What is worse than house prices crashing 20 per cent? How about them not crashing 20 per cent? With higher borrowing costs and inflation — and decades of tighter mortgage lending — the UK property market faces the prospect not of falling, but of freezing stiff.
And that might be the “worst of all worlds”, according to a new report by the Joseph Rowntree Foundation. In this scenario, low unemployment leads to relatively few forced sales, meaning prices hardly budge but transactions stall, housebuilding stops and cash-rich investors swoop in to outbid those on lower incomes.
The result is like what we have today but worse: home ownership remains inaccessible to all but the wealthiest and rents spiral ever upwards — it could last for years and no one gets to benefit from reduced prices as the cycle resets.
But is that worse than a full-on crash? I remember talking to a woman who, 30 years ago, worked for Citizens Advice. She still choked up at the thought of people caught in the downturn of the early 1990s, when house prices in the south-east fell 36 per cent — 20 per cent nationally. Worst were those who tried to conceal how bad things were from their families, turning up to see her with sacks of unopened bills.
“We have a kind of folk memory of the house price crash of the early 90s,” says Toby Lloyd, co-author of the report. “But we haven’t realised how much things have changed since then.”
Compared with the early 1990s, or even 2008, homeowners today are far less exposed to price falls. For the past decade, most homeowners in England don’t have a mortgage, according to the English House Survey.
The report puts forward policy ideas to stop big housebuilders mothballing sites until market conditions improve; and to prevent investors and corporate landlords hoovering up properties — the most eye-catching involves allowing councils special powers to limit who can buy in their area.
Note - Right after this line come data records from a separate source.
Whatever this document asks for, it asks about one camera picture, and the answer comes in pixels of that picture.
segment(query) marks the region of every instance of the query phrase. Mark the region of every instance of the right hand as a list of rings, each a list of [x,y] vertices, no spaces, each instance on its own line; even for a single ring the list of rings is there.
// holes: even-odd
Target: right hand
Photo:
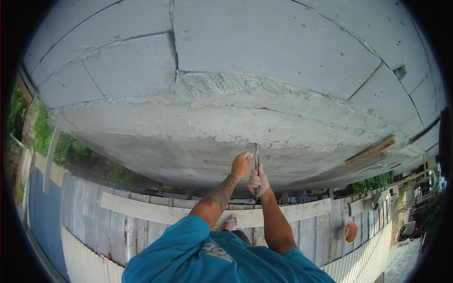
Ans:
[[[252,174],[250,174],[250,179],[249,182],[247,183],[247,187],[249,188],[250,192],[253,195],[255,194],[255,188],[258,186],[260,186],[260,195],[258,197],[263,196],[264,193],[266,192],[268,193],[272,191],[267,176],[266,174],[264,174],[263,164],[260,164],[260,166],[258,167],[258,171],[252,169],[251,173]]]

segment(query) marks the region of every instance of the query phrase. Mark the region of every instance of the hole in wall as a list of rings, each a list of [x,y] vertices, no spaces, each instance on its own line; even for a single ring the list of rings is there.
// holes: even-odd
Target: hole in wall
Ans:
[[[399,68],[396,68],[395,70],[393,70],[393,73],[395,74],[396,78],[398,79],[398,81],[401,81],[404,76],[406,75],[406,66],[403,65]]]

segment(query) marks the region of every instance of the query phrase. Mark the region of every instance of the person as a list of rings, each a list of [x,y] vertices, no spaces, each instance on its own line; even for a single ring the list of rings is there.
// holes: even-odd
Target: person
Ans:
[[[333,283],[298,249],[293,231],[280,211],[263,165],[253,169],[247,184],[260,186],[264,234],[268,248],[250,245],[244,232],[234,230],[231,216],[218,231],[218,222],[234,188],[248,172],[253,154],[234,158],[231,173],[210,191],[188,216],[168,227],[162,236],[133,257],[122,282],[308,282]]]

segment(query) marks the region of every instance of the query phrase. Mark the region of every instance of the tool handle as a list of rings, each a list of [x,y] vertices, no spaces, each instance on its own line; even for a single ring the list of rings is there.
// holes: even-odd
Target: tool handle
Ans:
[[[260,186],[255,188],[255,198],[258,198],[260,196],[260,190],[261,190]]]

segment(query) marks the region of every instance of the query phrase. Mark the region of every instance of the left hand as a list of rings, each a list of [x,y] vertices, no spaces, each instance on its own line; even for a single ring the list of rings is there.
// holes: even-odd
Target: left hand
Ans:
[[[249,172],[250,165],[252,163],[253,153],[248,151],[239,154],[234,158],[233,164],[231,165],[231,174],[235,174],[238,179],[243,178]]]
Were UK house prices to fall 20 per cent from their peak last year, it would only take the average price back to where it was at the start of the pandemic. “There will be people who suffer [from negative equity] but they will be, thankfully, relatively few in number and help can be provided,” said Neal Hudson, another co-author of the report. “Stagnation is the big worry.”
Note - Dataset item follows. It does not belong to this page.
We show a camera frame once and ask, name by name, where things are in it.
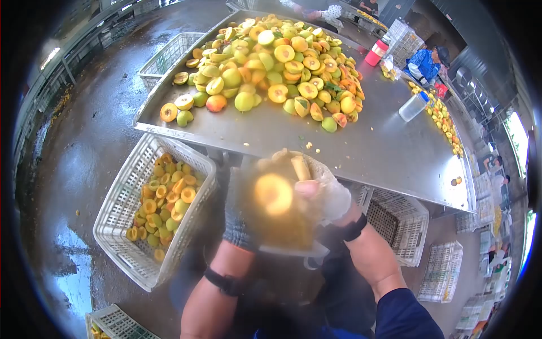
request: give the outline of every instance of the wet concrete floor
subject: wet concrete floor
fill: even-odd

So, how likely is such a market freeze? At the moment, things are looking chilly. Sales in January were down 11 per cent year on year, according to HM Revenue & Customs data released this week — and many of those deals were agreed before mortgage rates went bananas. According to Rics’ monthly market survey, buyer inquiries, agreed sales and new instructions are all falling.
So far, house prices have fallen about 3.2 per cent since their peak, according to Nationwide — but there may be a long way to go yet. When we listed our flat in north London last spring, it went under offer in a week. After the deal was wiped by rising interest rates, we relisted last month with a price cut of 5 per cent. Feedback from viewings is clear: not at this price.
Maybe we will avoid the JRF’s no-crash “worst of all worlds” scenario after all. Gulp.